Thank you in advance.


----------



## roadworthy (Nov 11, 2011)

ryder07 said:


> Hi guys,
> 
> I'm new here. I'm on the verge of building my new bike and is having a dilemma between the 2014 Sworks SL4 or the new rider-first engineered Tarmac.
> 
> ...


Nobody here can quantify the difference between the two bikes you are considering and as you state, your query is about being size specific at the smaller end of the frame spectrum. My personal view and only that is...your concern is unfounded. The SL4 Tarmac has been named bike of the year for the last 3 years...top of the food chain for race bikes independent of frame size. So what to do. Economics will be in the equation of course...last year's model versus this years. Even though I don't attribute much difference to the rider frame size uniformity claim, my view given a choice is always opt for the latest frameset...especially from Specialized who constantly improves their products. This of course will have a cost. Either bike will be more than stiff enough to handle your most demanding out of the saddle efforts on the hill or in a sprint. The SL4 Tarmac is an amazing bike. The SL5 will probably be even better as noted by the trajectory of all of Specialized products with their excellent R&D.
What you will have to decide is the cost/benefit between both frames and that won't be easy. If the price is close between SL4 and SL5, hands down go for the SL5. If $1K apart, the SL4 is a much better bike than any of us are riders.


----------



## RkFast (Dec 11, 2004)

roadworthy said:


> Nobody here can quantify the difference between the two bikes you are considering and as you state, your query is about being size specific at the smaller end of the frame spectrum. My personal view and only that is...your concern is unfounded. The SL4 Tarmac has been named bike of the year for the last 3 years...top of the food chain for race bikes independent of frame size. So what to do. Economics will be in the equation of course...last year's model versus this years. Even though I don't attribute much difference to the rider frame size uniformity claim, my view given a choice is always opt for the latest frameset...especially from Specialized who constantly improves their products. This of course will have a cost. Either bike will be more than stiff enough to handle your most demanding out of the saddle efforts on the hill or in a sprint. The SL4 Tarmac is an amazing bike. The SL5 will probably be even better as noted by the trajectory of all of Specialized products with their excellent R&D.
> What you will have to decide is the cost/benefit between both frames and that won't be easy. If the price is close between SL4 and SL5, hands down go for the SL5. If $1K apart, the SL4 is a much better bike than any of us are riders.

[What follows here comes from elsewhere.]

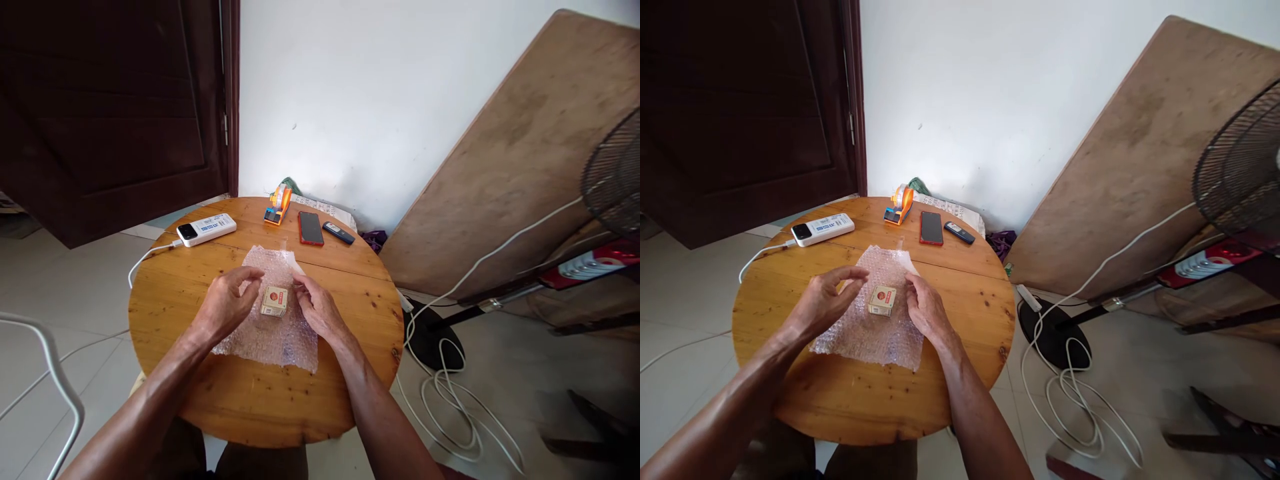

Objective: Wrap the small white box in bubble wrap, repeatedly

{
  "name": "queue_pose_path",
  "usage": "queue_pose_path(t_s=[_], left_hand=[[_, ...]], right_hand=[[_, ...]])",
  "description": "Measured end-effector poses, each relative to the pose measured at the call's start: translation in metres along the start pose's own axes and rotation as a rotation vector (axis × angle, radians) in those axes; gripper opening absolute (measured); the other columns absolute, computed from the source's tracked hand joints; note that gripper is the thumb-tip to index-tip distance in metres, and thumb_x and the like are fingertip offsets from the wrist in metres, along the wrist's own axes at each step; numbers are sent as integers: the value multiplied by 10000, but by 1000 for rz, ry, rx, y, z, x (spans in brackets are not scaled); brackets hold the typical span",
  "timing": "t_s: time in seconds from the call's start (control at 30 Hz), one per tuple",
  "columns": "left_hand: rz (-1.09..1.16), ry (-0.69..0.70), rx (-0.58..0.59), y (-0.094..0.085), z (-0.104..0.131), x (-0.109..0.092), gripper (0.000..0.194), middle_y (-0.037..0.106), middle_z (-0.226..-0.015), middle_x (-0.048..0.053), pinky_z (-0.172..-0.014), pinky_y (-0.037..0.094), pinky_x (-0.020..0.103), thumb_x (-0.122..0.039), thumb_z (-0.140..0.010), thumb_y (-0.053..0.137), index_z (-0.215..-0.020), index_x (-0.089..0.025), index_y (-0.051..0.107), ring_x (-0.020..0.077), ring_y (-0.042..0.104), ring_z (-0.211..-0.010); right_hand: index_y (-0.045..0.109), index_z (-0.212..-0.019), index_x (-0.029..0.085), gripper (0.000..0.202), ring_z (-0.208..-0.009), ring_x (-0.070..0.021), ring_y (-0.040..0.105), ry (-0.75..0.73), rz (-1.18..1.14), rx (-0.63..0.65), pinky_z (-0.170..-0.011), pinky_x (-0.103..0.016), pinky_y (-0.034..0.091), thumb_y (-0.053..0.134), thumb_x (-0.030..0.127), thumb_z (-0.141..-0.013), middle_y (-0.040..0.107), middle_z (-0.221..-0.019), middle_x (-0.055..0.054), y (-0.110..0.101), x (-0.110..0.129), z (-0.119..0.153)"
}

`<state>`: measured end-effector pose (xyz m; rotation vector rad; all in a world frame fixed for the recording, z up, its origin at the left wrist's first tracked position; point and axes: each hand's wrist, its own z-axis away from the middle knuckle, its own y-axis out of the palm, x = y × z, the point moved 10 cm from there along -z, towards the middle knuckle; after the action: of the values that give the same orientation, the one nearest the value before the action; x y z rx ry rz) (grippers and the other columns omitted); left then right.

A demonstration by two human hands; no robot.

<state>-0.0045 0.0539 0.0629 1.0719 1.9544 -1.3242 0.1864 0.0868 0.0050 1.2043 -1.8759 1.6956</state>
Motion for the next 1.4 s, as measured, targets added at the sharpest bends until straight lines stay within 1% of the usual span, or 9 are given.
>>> queue_pose_path(t_s=[0.13, 0.27, 0.4, 0.67, 0.8, 0.97, 1.13, 1.27, 1.4], left_hand=[[-274, 329, 199, 5, 43, -40, 216, 739, -1002, 67, -883, 518, 415, -270, -853, 581, -1028, -218, 697, 245, 675, -952], [-526, 383, 262, 13, 83, -26, 376, 661, -1189, 98, -980, 453, 499, -150, -751, 621, -1118, -230, 648, 307, 580, -1129], [-641, 377, 274, 21, 94, -13, 427, 635, -1243, 113, -1015, 412, 521, -80, -717, 577, -1119, -215, 624, 317, 542, -1172], [-601, 439, 214, 34, 89, -24, 222, 704, -1039, 80, -1033, 397, 480, -29, -792, 513, -866, -190, 646, 263, 609, -1040], [-515, 437, 147, 27, 87, -24, 219, 715, -967, 67, -992, 422, 450, -45, -830, 479, -835, -185, 647, 239, 629, -961], [-492, 397, 49, 16, 66, -31, 220, 713, -821, 56, -885, 462, 383, -109, -882, 456, -827, -192, 653, 218, 642, -833], [-482, 252, 22, 16, 31, -22, 189, 740, -837, 61, -818, 459, 346, -168, -873, 487, -827, -199, 668, 229, 664, -812], [-447, 113, 66, 19, 12, -8, 192, 731, -791, 47, -703, 438, 293, -189, -852, 493, -805, -209, 677, 209, 657, -747], [-379, 71, 84, 22, 4, -1, 193, 730, -811, 40, -690, 427, 276, -199, -836, 490, -824, -209, 683, 196, 652, -750]], right_hand=[[584, -1199, 219, 482, -972, -189, 662, -7, -16, 9, -934, -378, 506, 440, 38, -776, 695, -1093, -53, 1, 1, 0], [596, -1181, 219, 440, -987, -204, 659, -7, -2, 6, -935, -395, 502, 450, 67, -794, 692, -1101, -60, 1, 2, -1], [623, -1138, 227, 415, -976, -197, 656, -1, 1, -35, -942, -386, 499, 464, 76, -785, 695, -1096, -51, -1, -2, -4], [664, -1071, 210, 322, -975, -193, 653, 48, -107, -23, -915, -358, 497, 496, 159, -802, 709, -1083, -50, -7, -4, -6], [678, -1071, 202, 308, -981, -200, 646, 59, -204, 50, -916, -350, 488, 540, 248, -800, 711, -1098, -42, -4, 2, -5], [715, -940, 209, 267, -1011, -227, 638, 89, -290, 8, -949, -378, 459, 512, 355, -847, 733, -1022, -40, -9, 0, -7], [717, -967, 181, 464, -1024, -243, 653, 170, -508, 8, -914, -368, 472, 485, 575, -884, 727, -1050, -87, -12, -9, -5], [692, -1082, 194, 576, -1139, -260, 614, 101, -603, 118, -955, -369, 457, 548, 691, -828, 698, -1148, -92, -12, 2, -2], [603, -1229, 203, 716, -1235, -275, 554, 34, -614, 272, -1032, -403, 420, 708, 685, -711, 623, -1290, -104, -5, 16, 4]])
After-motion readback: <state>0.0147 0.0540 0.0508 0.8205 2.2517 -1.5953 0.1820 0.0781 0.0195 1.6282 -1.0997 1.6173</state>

I would add in availability to be taken into account. Big S is NOTORIOUS for having very long wait times for their better framesets. And 52 isn't the easiest to get. I waited 6 months for mine. Twice.


----------



## MMsRepBike (Apr 1, 2014)

ryder07 said:


> Hi guys,
> 
> I'm new here. I'm on the verge of building my new bike and is having a dilemma between the 2014 Sworks SL4 or the new rider-first engineered Tarmac.
> 
> ...


I would ride a 52 in that bike as well. I too have concerns about them removing stiffness from the SL4 for the new model for that size. Especially them removing stiffness from the rear triangle claiming that size bike is for people who put out less power. If I were you, I'd go with the SL4. The geometry is the same, so no advantage one way or the other there. The extra couple of centimeters of seatpost vs seattube will probably only be noticable if you are a heavier rider. I am not heavy at all so that's of little benefit to me. And if you are heavier than the softer rear triangle will be of an even bigger detriment to you anyway.

The new Tarmac is not revolutionary. Their rider first principle isn't even revolutionary. Orbea and others have been doing this for years. Hell even the Chinese that make open mold frames do this and they even take it a step further on some frames altering the seat stay design as it gets smaller. The biggest advantage I feel is for larger riders. 

Plus, I'm sure you'll be able to get an SL4 for less than what you'd pay for the new Tarmac. If it's possible I'd ride both. Maybe all this speculation is just that. Maybe you'll actually like a softer rear triangle. Maybe you'll really prefer some detail or another. If possible set the correct seat height/setback and handlebar reach/stack on both and give them a tooling.


----------



## 1Butcher (Mar 15, 2011)

I think until you ride them both, you will not be able to answer your question. Most people here can't share their experience either [not enough out and the SW version is not out either].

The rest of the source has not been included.